> [Problem details]
From the data that follows, report the number of lines including "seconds", and only that number.
-- Opening Marker --
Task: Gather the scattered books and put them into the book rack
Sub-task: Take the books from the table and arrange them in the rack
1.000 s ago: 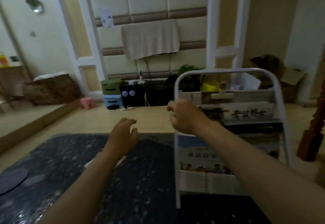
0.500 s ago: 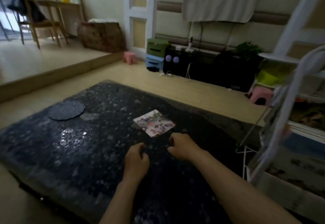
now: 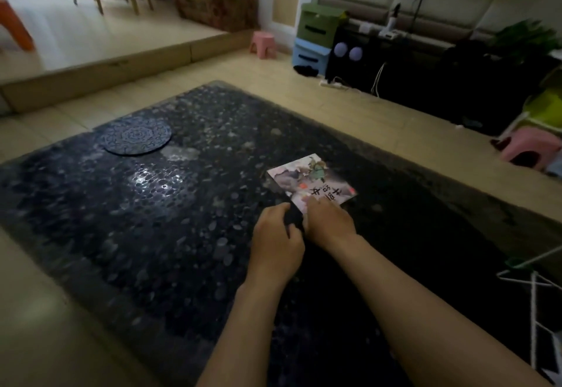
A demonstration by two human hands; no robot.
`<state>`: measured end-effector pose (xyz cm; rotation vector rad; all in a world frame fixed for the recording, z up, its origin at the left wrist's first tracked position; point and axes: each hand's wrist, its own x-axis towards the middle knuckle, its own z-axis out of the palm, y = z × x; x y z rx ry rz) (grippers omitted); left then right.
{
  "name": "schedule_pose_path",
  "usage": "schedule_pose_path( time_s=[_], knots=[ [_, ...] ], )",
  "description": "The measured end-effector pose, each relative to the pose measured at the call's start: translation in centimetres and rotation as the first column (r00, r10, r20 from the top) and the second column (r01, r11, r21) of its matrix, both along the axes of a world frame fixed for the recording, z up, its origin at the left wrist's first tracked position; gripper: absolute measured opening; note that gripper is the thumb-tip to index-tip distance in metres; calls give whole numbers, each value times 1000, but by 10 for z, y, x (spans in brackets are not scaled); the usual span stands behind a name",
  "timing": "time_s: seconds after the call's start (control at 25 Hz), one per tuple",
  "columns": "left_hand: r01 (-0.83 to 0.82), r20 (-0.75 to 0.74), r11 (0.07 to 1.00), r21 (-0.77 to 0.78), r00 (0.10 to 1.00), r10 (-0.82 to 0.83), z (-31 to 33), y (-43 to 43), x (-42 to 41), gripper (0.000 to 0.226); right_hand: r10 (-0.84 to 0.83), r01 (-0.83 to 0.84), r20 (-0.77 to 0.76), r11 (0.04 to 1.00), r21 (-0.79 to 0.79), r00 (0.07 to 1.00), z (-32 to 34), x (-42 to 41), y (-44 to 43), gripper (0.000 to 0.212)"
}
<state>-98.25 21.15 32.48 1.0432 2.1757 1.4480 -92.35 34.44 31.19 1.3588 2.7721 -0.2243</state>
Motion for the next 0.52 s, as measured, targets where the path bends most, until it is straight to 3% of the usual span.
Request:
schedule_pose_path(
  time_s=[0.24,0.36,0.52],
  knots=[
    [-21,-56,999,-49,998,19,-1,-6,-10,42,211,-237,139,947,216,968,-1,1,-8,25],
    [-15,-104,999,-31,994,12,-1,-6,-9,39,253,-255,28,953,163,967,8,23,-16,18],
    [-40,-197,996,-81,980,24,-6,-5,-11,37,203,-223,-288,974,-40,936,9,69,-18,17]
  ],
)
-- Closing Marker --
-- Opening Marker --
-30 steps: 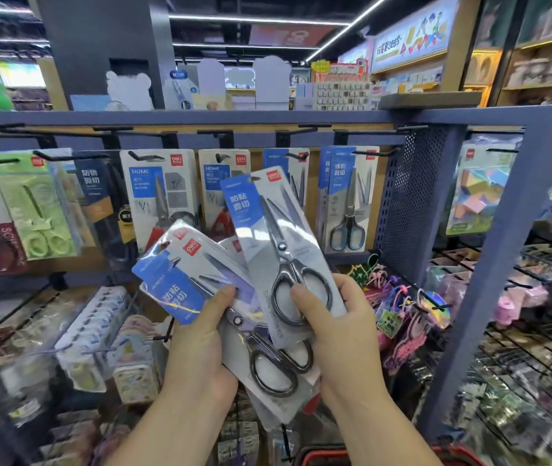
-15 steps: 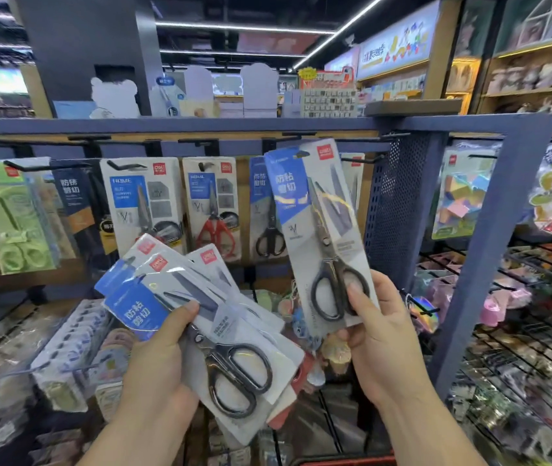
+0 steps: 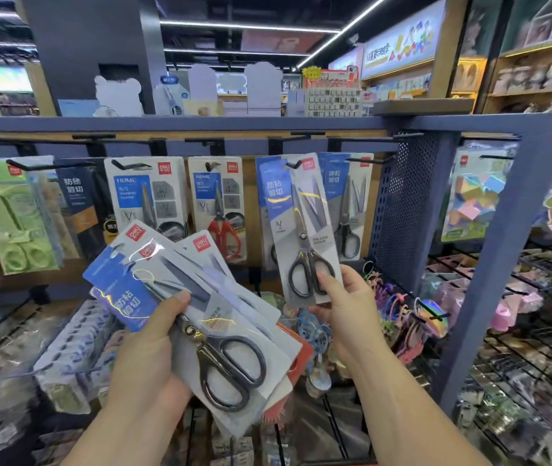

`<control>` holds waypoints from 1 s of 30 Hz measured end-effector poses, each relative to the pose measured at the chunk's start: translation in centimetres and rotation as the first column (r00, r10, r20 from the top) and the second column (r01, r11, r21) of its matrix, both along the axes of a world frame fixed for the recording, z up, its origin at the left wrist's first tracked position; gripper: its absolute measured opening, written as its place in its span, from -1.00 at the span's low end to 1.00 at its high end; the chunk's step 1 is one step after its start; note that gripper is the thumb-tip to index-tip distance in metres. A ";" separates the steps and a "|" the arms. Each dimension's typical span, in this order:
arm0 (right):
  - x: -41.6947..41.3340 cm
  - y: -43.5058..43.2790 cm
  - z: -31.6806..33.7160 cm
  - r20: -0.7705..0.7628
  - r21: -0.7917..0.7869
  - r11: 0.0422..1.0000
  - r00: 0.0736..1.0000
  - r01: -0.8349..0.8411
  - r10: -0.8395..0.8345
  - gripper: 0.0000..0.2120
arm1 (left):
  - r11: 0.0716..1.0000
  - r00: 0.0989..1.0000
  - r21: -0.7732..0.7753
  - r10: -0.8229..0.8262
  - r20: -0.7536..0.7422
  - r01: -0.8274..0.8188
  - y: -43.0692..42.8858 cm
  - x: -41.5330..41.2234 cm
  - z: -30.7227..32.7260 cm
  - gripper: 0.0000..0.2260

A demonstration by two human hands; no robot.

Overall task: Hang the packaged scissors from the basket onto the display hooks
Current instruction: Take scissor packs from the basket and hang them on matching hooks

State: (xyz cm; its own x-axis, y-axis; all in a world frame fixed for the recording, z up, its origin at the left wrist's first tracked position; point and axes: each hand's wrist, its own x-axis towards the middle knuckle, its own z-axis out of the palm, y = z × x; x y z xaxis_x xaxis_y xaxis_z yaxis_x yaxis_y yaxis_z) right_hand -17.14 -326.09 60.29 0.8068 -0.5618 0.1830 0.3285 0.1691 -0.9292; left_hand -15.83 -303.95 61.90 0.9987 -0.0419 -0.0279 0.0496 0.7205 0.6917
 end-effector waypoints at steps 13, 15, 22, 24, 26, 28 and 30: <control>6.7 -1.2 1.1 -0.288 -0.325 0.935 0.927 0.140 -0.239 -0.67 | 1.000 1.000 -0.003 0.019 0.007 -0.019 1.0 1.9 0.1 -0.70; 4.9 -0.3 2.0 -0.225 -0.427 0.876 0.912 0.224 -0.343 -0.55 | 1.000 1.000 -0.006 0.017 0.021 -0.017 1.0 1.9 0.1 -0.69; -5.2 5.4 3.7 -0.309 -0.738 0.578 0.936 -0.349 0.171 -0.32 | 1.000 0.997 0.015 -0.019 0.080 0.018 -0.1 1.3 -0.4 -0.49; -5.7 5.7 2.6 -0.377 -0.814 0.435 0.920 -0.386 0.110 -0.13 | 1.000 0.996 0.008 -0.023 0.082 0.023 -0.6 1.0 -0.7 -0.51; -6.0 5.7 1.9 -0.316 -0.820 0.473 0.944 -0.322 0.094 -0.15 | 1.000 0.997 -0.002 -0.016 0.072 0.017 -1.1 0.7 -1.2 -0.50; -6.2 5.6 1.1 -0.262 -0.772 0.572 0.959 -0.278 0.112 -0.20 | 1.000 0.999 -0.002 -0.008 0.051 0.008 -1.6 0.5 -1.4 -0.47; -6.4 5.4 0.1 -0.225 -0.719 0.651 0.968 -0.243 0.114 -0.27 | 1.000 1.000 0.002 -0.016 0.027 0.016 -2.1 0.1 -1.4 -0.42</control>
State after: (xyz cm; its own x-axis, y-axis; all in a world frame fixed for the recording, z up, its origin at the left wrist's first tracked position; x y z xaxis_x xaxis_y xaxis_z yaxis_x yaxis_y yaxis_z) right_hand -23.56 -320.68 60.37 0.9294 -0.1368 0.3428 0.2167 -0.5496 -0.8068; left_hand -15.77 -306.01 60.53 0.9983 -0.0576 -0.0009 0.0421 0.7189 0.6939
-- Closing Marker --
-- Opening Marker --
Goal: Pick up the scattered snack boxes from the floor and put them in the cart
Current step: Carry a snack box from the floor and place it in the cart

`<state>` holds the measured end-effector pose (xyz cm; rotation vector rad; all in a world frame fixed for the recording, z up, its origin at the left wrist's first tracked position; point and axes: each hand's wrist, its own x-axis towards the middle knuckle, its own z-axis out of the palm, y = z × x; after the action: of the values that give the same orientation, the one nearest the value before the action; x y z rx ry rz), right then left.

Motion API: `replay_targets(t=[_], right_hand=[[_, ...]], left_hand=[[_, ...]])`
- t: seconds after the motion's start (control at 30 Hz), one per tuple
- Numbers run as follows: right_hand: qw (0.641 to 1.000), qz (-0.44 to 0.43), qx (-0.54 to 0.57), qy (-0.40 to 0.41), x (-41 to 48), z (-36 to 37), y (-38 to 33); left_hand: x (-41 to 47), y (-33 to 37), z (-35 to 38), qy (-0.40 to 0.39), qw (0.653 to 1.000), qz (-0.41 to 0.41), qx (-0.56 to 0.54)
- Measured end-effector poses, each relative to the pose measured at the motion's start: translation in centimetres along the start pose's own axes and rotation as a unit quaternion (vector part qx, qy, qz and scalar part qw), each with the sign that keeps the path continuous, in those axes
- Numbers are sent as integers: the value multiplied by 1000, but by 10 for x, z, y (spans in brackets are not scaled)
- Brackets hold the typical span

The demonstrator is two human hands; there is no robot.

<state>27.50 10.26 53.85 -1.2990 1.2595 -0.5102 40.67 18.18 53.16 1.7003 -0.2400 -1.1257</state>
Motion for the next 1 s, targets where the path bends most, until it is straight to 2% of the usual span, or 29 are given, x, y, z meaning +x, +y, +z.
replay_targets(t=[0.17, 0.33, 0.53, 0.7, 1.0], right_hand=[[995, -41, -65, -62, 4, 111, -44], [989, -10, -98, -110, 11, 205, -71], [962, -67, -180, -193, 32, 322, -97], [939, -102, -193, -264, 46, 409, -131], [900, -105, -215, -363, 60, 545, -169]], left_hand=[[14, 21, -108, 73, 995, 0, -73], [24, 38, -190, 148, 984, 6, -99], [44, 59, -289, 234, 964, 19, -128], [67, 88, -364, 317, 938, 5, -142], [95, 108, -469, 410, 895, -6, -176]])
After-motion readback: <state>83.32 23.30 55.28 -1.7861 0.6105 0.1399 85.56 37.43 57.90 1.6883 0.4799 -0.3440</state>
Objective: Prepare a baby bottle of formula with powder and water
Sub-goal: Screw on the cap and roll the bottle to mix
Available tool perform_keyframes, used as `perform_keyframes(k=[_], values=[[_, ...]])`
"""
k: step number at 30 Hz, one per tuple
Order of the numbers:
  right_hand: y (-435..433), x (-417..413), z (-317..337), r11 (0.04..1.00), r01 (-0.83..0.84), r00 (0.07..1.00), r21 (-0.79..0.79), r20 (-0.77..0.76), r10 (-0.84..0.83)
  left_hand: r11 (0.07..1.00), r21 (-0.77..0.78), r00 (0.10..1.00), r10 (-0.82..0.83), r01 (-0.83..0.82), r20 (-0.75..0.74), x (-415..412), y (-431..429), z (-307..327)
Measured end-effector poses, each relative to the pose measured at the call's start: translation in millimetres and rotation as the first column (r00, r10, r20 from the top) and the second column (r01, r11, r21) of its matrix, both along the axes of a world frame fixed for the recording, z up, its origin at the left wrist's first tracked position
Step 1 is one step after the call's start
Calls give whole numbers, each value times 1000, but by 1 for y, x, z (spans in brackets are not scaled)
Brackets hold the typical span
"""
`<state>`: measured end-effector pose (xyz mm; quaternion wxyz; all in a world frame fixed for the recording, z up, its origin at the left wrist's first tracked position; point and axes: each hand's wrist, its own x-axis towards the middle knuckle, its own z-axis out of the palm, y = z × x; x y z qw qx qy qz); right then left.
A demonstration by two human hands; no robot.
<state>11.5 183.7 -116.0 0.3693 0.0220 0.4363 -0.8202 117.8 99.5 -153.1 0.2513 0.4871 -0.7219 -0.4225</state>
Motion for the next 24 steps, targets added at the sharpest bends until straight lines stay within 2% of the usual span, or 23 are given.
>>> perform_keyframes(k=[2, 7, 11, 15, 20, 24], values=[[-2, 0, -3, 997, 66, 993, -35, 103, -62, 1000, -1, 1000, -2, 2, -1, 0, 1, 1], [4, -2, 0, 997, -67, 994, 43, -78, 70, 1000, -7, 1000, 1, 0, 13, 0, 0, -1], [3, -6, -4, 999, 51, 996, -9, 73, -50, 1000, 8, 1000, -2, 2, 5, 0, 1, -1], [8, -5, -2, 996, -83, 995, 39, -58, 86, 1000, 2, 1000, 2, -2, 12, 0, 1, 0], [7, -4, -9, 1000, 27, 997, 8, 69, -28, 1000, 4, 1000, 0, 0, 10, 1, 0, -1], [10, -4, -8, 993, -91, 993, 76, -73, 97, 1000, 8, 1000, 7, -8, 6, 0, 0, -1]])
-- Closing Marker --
> [Response area]
2